▸ **Work order**
Would you output all the lines below precisely as they stand, leaving each picture out?
[Start of Attachment]
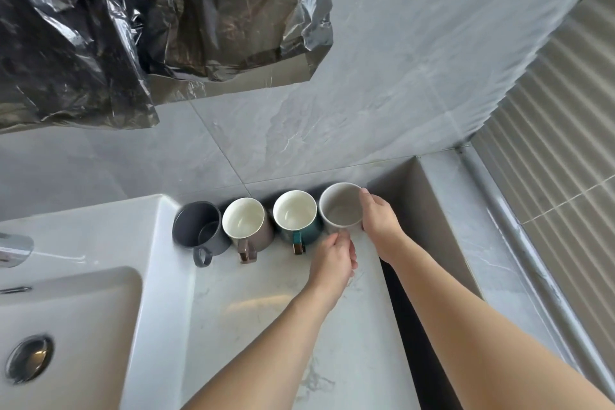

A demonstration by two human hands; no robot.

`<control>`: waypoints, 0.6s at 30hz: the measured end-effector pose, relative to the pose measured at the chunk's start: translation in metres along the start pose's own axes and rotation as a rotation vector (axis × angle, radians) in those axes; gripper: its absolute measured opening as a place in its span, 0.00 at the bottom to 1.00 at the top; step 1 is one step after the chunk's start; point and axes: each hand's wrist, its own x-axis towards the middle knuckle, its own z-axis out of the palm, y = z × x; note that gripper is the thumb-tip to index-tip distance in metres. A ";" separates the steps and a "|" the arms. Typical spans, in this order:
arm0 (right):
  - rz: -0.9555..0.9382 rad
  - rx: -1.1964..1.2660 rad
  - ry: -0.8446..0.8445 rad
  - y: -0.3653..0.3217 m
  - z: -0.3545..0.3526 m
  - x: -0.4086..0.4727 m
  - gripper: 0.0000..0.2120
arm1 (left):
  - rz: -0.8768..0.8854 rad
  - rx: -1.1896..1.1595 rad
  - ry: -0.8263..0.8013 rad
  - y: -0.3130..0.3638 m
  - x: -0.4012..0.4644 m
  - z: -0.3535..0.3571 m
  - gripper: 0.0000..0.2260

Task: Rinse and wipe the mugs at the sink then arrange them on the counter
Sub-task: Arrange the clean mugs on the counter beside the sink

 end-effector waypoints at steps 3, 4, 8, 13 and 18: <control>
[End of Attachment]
▸ **Answer to this exercise**
A demonstration by two human hands; no robot.

`<control>`: waypoints, 0.6s at 30hz: the measured end-effector pose, relative to the pose measured at the chunk's start: translation in metres along the start pose's own axes and rotation as a rotation vector (axis × angle, radians) in those axes; gripper: its absolute measured opening as a place in its span, 0.00 at the bottom to 1.00 at the top; step 1 is one step after the chunk's start; point and axes: each hand's wrist, its own x-axis towards the middle knuckle, its own z-axis out of the palm, y = z × x; note that gripper is the thumb-tip to index-tip distance in metres. A ";" separates the steps and a "|" the arms. Typical spans, in this order:
arm0 (right):
  - rz: -0.9555..0.9382 rad
  - rx: -1.1964..1.2660 rad
  - ry: -0.8446..0.8445 rad
  - y: -0.3653..0.3217 m
  - z: -0.3545..0.3526 m
  - x: -0.4086..0.4727 m
  - gripper: 0.0000..0.2120
arm1 (left):
  - rz: -0.8768..0.8854 rad
  - rx: -1.1896..1.1595 rad
  - ry: -0.8263..0.8013 rad
  - y: -0.3130..0.3638 m
  - x: -0.4012..0.4644 m
  - z: -0.3535..0.3571 m
  - gripper: 0.0000..0.2260

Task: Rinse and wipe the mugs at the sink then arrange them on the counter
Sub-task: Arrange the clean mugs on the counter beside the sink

 end-effector waypoints at steps 3, 4, 8, 13 and 18: <control>

This concludes the output.